======== Task material ========

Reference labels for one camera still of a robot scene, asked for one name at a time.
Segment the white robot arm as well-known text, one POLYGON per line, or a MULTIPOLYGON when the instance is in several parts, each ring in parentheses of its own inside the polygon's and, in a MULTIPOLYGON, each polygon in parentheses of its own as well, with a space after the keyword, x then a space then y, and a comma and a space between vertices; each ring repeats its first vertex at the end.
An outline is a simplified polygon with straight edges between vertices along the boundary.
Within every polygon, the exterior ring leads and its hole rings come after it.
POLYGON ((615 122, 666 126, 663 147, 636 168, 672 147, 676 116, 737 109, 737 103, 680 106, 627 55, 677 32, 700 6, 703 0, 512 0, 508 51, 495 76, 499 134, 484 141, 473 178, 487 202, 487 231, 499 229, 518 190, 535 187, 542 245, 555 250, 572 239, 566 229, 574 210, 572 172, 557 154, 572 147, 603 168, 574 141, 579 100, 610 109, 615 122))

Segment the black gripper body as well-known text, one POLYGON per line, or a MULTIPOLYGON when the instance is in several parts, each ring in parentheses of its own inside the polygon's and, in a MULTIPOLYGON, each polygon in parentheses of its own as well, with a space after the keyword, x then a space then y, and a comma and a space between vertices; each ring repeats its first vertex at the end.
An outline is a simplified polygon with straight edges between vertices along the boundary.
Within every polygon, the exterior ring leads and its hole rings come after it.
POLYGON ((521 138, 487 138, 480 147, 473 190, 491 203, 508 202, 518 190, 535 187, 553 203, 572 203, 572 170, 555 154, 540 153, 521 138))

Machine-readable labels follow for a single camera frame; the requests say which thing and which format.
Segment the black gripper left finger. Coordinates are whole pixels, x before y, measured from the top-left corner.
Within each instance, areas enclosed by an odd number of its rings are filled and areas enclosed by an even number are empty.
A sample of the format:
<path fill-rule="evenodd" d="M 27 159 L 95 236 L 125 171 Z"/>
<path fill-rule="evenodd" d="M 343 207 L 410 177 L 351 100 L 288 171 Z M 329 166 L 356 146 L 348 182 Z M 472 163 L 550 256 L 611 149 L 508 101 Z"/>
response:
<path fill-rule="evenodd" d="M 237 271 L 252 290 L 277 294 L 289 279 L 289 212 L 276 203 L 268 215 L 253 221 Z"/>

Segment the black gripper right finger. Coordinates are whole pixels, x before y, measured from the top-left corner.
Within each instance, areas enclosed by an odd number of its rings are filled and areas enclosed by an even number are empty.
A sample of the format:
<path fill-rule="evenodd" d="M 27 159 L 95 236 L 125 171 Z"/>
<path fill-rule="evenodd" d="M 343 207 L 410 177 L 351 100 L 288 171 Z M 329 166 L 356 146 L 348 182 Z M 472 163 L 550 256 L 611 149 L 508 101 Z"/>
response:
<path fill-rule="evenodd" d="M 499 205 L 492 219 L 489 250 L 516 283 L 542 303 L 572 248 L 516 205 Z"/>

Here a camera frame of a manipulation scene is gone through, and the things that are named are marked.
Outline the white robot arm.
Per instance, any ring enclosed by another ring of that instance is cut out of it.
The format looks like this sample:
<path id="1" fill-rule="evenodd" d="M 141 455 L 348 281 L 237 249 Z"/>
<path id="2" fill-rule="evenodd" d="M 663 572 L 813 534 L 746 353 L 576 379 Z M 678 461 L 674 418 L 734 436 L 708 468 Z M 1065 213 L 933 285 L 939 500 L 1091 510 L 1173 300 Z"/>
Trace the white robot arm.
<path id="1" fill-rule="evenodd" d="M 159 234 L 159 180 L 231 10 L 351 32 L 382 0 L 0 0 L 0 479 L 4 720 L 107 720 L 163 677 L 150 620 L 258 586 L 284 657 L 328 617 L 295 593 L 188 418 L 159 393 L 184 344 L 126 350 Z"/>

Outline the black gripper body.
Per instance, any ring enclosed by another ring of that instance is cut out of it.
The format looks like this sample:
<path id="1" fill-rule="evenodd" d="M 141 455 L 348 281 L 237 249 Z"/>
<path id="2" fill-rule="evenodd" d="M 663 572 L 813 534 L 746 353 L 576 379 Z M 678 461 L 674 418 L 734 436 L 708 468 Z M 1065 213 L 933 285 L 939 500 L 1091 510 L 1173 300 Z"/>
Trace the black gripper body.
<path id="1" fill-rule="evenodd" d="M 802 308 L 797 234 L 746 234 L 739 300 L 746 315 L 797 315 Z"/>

========

Directions for this task
Your answer should be the records themselves, returned word for word.

Result of the task
Reference labels for one camera still of a robot scene, asked for one name at a time.
Segment the white robot arm as well-known text, one POLYGON per line, or a MULTIPOLYGON when the instance is in several parts, each ring in parentheses of its own inside the polygon's and, in a MULTIPOLYGON, each polygon in parentheses of its own as well, with a space after the keyword, x then a space then y, and a comma and a space between vertices; each ring repeats its first vertex at the end.
An outline is a simplified polygon with straight edges between vertices along the boundary.
Within every polygon, the exterior ring leads and its hole rings come after it.
POLYGON ((615 122, 666 126, 663 147, 636 168, 672 147, 676 116, 737 109, 737 103, 680 106, 627 55, 677 32, 700 6, 703 0, 512 0, 508 51, 495 76, 499 134, 484 141, 473 178, 487 202, 487 231, 499 229, 518 190, 535 187, 542 245, 555 250, 572 239, 566 229, 574 210, 572 172, 557 154, 572 147, 603 168, 574 141, 579 100, 610 109, 615 122))

Segment the black gripper body as well-known text, one POLYGON per line, or a MULTIPOLYGON when the instance is in several parts, each ring in parentheses of its own inside the polygon's and, in a MULTIPOLYGON, each polygon in parentheses of its own as well, with a space after the keyword, x then a space then y, and a comma and a space between vertices; each ring repeats its first vertex at the end.
An outline is a simplified polygon with straight edges between vertices along the boundary.
Within every polygon, the exterior ring leads and its hole rings come after it.
POLYGON ((521 138, 487 138, 480 147, 473 190, 491 203, 508 202, 518 190, 535 187, 553 203, 572 203, 572 170, 555 154, 540 153, 521 138))

Machine-readable labels follow for a single camera frame; the requests say which thing and which format.
Segment the black gripper left finger. Coordinates are whole pixels, x before y, measured from the top-left corner.
Within each instance, areas enclosed by an odd number of its rings are filled and areas enclosed by an even number are empty.
A sample of the format:
<path fill-rule="evenodd" d="M 27 159 L 95 236 L 125 171 Z"/>
<path fill-rule="evenodd" d="M 343 207 L 410 177 L 351 100 L 288 171 Z M 329 166 L 356 146 L 348 182 Z M 472 163 L 550 256 L 611 149 L 508 101 Z"/>
response:
<path fill-rule="evenodd" d="M 237 271 L 252 290 L 277 294 L 289 279 L 289 212 L 276 203 L 268 215 L 253 221 Z"/>

Segment the black gripper right finger. Coordinates are whole pixels, x before y, measured from the top-left corner.
Within each instance, areas enclosed by an odd number of its rings are filled and areas enclosed by an even number are empty.
A sample of the format:
<path fill-rule="evenodd" d="M 27 159 L 95 236 L 125 171 Z"/>
<path fill-rule="evenodd" d="M 343 207 L 410 177 L 351 100 L 288 171 Z M 329 166 L 356 146 L 348 182 Z M 472 163 L 550 256 L 611 149 L 508 101 Z"/>
response:
<path fill-rule="evenodd" d="M 499 205 L 492 219 L 489 250 L 516 283 L 542 303 L 572 248 L 516 205 Z"/>

Here a camera frame of a manipulation scene is gone through, and the things that are named are marked.
Outline the white robot arm.
Per instance, any ring enclosed by another ring of that instance is cut out of it.
The format looks like this sample:
<path id="1" fill-rule="evenodd" d="M 141 455 L 348 281 L 237 249 Z"/>
<path id="2" fill-rule="evenodd" d="M 663 572 L 813 534 L 746 353 L 576 379 Z M 678 461 L 674 418 L 734 436 L 708 468 Z M 1065 213 L 933 285 L 939 500 L 1091 510 L 1173 300 Z"/>
Trace the white robot arm.
<path id="1" fill-rule="evenodd" d="M 159 234 L 159 180 L 231 10 L 351 32 L 382 0 L 0 0 L 0 479 L 4 720 L 107 720 L 163 677 L 150 620 L 258 586 L 284 657 L 328 617 L 295 593 L 188 418 L 159 393 L 184 344 L 126 350 Z"/>

Outline the black gripper body.
Per instance, any ring enclosed by another ring of that instance is cut out of it.
The format looks like this sample:
<path id="1" fill-rule="evenodd" d="M 141 455 L 348 281 L 237 249 Z"/>
<path id="2" fill-rule="evenodd" d="M 663 572 L 813 534 L 746 353 L 576 379 Z M 678 461 L 674 418 L 734 436 L 708 468 Z M 1065 213 L 933 285 L 939 500 L 1091 510 L 1173 300 Z"/>
Trace the black gripper body.
<path id="1" fill-rule="evenodd" d="M 802 308 L 797 234 L 746 234 L 739 300 L 746 315 L 797 315 Z"/>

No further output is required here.